This document describes the ThreadPool package, which provides an abstraction of a pool of already created threads which can be allocated and freed at the cost of a ThreadCond wakeup, instead of a large memory allocation. In practice, this might be 0.2 microseconds compared with 70 microseconds.
The ThreadPool class has two virtual subclasses: a Worker class that defines the methods used for defining a thread participating in the ThreadPool, and a WorkerFactory class that is used to allocate new Workers when the current set of workers are all busy and the pool has not yet reached its limit of allocated workers. Both of these classes must be subclassed by the user of the ThreadPool.
To create a ThreadPool, you simply allocate a ThreadPool object and initialize it with the maximum number of threads it can create, and a pointer to a ThreadPool::WorkerFactory. The WorkerFactory has one virtual method, newWorker, which simply returns a newly allocated Worker.
To use the ThreadPool, you subclass ThreadPool::Worker to be used in whatever means you want, and then write a short factory class to generate those workers, and pass that factory to the ThreadPool's initialization function.

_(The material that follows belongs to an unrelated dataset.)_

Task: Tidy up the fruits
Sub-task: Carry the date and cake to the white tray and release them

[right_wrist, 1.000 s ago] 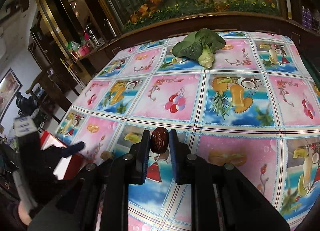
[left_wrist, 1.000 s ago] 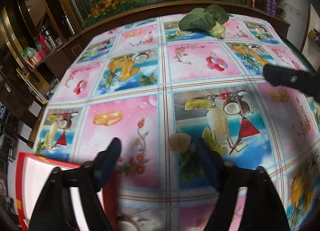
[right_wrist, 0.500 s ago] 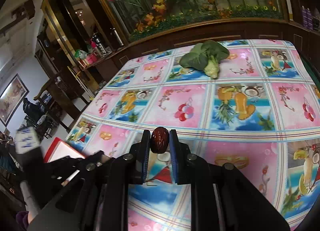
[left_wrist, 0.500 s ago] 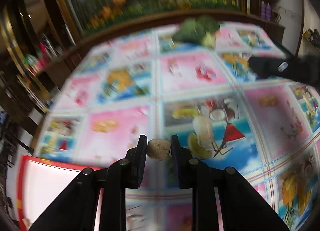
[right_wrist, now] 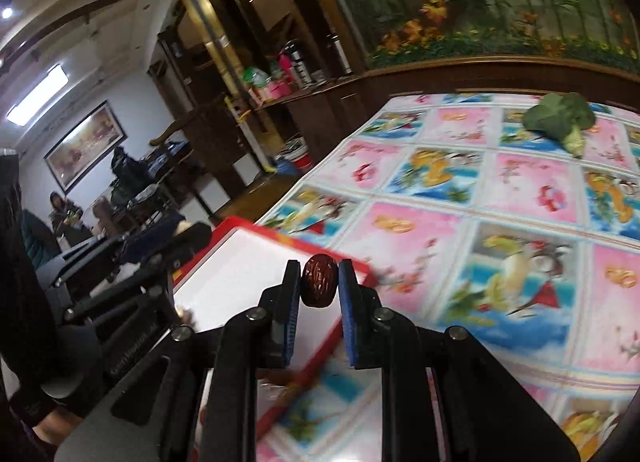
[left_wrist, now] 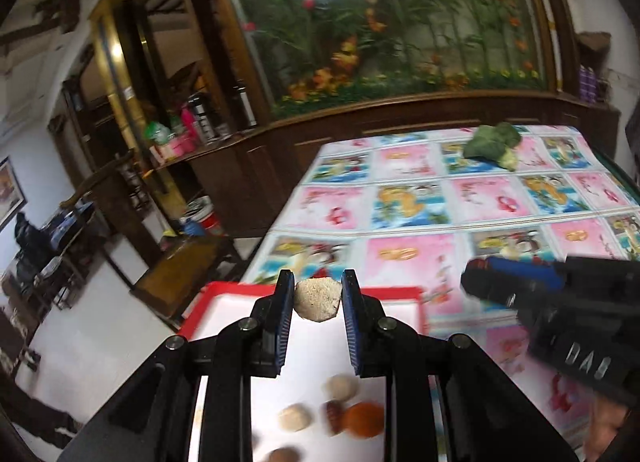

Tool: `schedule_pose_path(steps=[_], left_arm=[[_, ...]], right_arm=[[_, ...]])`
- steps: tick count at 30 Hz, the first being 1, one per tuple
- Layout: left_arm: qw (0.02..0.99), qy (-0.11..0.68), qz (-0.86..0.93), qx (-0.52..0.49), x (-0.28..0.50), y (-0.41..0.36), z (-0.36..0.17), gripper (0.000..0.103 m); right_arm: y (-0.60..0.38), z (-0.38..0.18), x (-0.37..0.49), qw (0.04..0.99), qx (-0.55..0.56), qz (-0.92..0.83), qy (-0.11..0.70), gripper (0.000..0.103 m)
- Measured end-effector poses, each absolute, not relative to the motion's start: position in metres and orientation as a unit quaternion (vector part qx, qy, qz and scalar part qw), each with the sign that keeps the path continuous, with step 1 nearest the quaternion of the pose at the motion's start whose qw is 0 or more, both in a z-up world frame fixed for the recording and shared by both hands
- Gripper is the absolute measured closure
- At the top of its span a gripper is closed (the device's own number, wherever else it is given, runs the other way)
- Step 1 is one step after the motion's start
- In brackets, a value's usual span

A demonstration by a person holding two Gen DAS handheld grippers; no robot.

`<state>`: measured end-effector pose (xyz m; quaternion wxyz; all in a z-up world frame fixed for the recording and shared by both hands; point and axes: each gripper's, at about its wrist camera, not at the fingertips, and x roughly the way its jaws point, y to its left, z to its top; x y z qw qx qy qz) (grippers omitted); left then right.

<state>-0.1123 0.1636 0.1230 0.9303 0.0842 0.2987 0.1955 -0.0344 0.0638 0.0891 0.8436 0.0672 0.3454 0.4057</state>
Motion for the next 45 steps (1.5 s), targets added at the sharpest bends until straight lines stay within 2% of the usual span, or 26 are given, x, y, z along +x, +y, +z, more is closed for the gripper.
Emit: schedule_pose_path(steps=[14,32,45], left_arm=[[0.924,0.299,0.233,0.039,-0.154,0.227,0.11,0.08],[0.915,0.321,0.243,0.023,-0.155,0.256,0.087,0.08],[0.908,0.34,0.243,0.014,-0.146,0.27,0.069,0.08]], right_arm=[[0.14,0.077,-0.081,0.827,0.001,0.43,0.363,0.082],[0.165,0.046,-0.079,0.817,-0.025,0.414,0.401,0.082],[0.176,0.037,-0.079,0.817,-0.036,0.412,0.401,0.082]])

Once the ThreadPool is created, the pool's owner can allocate a worker from the pool by calling ThreadPool::get; this call can be executed synchronously or asynchronously; when executed asynchronously (with its wait parameter set to false) if the maximum number of threads are in use, the call fails. The worker's owner can call any custom methods on the Worker's subclass to configure the new thread, and then calls ThreadPool::Worker::tpResume to start the worker at its ::tpStart method.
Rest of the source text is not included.